Sure, it's easy enough to satisfy chocolate cravings by mainlining the stuff (just kidding, please don't inject chocolate into your veins)—but chocoholics looking for new ways to consume their favorite food should consider incorporating into the savory part of the meal. There's plenty of precedence—think: Mexican mole, that rich, chili-and-chocolate sauce that's unparalleled on grilled steaks, braised chicken and tacos.
"If you go back to the origin of chocolate, you can use it with spices," says Godiva's Executive Chef Chocolatier Thierry Muret (who dropped by this week to promote G by Godiva, the brand's new line of Mexican single-origin bars sourced from cacao grown in the Yucatan Peninsula). "But the spices always need to be subdued—they need to support the chocolate itself.
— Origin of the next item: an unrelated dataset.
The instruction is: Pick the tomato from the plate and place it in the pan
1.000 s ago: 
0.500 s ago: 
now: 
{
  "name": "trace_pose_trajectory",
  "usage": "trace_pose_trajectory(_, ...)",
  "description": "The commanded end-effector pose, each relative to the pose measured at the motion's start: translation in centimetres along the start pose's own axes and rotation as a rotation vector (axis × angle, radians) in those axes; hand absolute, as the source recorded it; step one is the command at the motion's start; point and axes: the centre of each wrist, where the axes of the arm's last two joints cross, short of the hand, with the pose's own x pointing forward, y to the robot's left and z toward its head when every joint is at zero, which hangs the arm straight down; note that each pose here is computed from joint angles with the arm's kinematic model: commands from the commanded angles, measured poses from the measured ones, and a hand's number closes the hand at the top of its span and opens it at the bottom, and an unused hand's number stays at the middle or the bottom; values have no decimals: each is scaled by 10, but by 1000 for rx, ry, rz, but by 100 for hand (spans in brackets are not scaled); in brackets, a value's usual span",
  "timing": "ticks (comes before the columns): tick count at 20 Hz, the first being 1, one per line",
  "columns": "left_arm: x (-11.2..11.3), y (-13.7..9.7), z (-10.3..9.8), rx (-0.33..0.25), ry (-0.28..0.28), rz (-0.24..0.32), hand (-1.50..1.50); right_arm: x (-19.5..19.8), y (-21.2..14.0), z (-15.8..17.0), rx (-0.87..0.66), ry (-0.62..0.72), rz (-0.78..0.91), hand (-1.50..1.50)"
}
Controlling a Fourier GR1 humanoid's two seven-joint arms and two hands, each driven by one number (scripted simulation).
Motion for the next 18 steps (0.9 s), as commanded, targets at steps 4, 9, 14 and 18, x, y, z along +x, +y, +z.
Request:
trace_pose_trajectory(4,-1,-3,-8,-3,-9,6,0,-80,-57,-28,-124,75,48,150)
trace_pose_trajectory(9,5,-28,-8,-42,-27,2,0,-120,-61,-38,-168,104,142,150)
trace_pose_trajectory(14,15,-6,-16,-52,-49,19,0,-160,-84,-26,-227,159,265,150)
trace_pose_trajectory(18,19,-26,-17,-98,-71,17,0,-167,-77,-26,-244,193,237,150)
You can do marvels with chocolate."
One surprising way to incorporate chocolate into mealtime? Garnish your salad.
"Imagine baby spinach, strawberry, Vidalia onions—now take cacao nibs and you toss them in," Muret says. "You put a light balsamic vinegar in and you toss everything together. You're going to have a little bit of a green note, the fruity note of the strawberry, the spice from the onions, and the crunch of the chocolate to marry everything together."
Even better, you don't even need cacao nibs on hand—"If you don't have cacao nibs, you can take a chocolate bar and grate it on top of your salad," Muret says.
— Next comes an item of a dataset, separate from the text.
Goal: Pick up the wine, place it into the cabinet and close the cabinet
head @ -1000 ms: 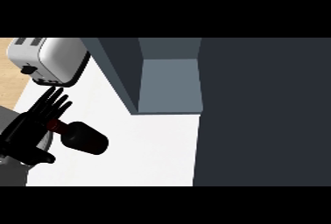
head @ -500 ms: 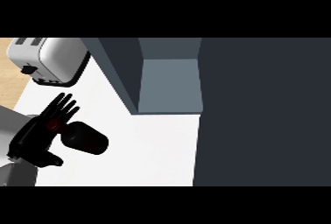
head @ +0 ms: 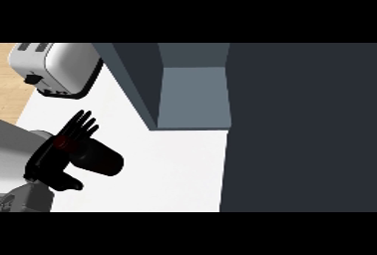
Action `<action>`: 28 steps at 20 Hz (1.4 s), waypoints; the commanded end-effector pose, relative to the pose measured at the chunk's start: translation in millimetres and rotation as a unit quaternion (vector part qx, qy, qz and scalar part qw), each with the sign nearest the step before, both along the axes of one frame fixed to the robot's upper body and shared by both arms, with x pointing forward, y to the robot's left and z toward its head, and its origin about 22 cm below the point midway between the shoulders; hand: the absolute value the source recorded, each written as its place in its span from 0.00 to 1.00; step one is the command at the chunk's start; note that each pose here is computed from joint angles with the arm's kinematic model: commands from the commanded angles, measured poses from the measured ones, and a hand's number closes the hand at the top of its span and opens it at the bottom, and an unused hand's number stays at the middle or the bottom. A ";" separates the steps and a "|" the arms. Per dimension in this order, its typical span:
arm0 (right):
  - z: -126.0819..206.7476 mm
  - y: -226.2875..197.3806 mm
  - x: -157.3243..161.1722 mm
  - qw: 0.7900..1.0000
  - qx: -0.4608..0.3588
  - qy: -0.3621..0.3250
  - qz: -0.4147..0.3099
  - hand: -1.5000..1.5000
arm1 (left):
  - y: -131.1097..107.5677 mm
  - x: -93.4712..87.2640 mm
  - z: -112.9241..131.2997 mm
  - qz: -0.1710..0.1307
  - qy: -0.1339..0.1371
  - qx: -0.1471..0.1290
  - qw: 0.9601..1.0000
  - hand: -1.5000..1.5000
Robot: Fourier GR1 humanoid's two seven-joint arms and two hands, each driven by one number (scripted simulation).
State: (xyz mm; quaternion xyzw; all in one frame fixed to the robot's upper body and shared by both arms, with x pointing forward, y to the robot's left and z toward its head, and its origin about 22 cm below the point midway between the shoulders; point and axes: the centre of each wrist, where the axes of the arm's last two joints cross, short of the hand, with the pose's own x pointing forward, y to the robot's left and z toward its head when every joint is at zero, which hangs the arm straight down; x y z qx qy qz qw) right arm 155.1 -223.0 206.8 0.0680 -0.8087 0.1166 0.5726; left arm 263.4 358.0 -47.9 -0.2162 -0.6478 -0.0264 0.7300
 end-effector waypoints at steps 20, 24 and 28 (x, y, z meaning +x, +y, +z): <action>14.5 -4.5 -47.4 0.999 0.012 -0.021 0.022 0.00 | -6.2 3.1 -45.7 -0.003 0.008 -0.019 1.000 0.00; 10.6 -5.5 -27.7 0.999 0.017 -0.020 0.030 0.00 | -25.2 15.8 -48.1 -0.010 0.019 -0.046 0.999 0.00; 9.2 -0.2 -34.4 0.999 0.015 -0.023 0.030 0.00 | -28.3 7.0 -59.2 -0.056 0.032 -0.078 0.995 1.00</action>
As a 28-year veteran of Godiva, Muret has developed hundreds of products and recipes—but some of his best ideas have come from experimenting with chocolate at home.
"You can put a little bit of white chocolate in mussels," Muret tells us. "In the bouillon, you can put a little bit of white chocolate—and its sweetneess ties everything together. A good black cracked pepper in there and you're in heaven."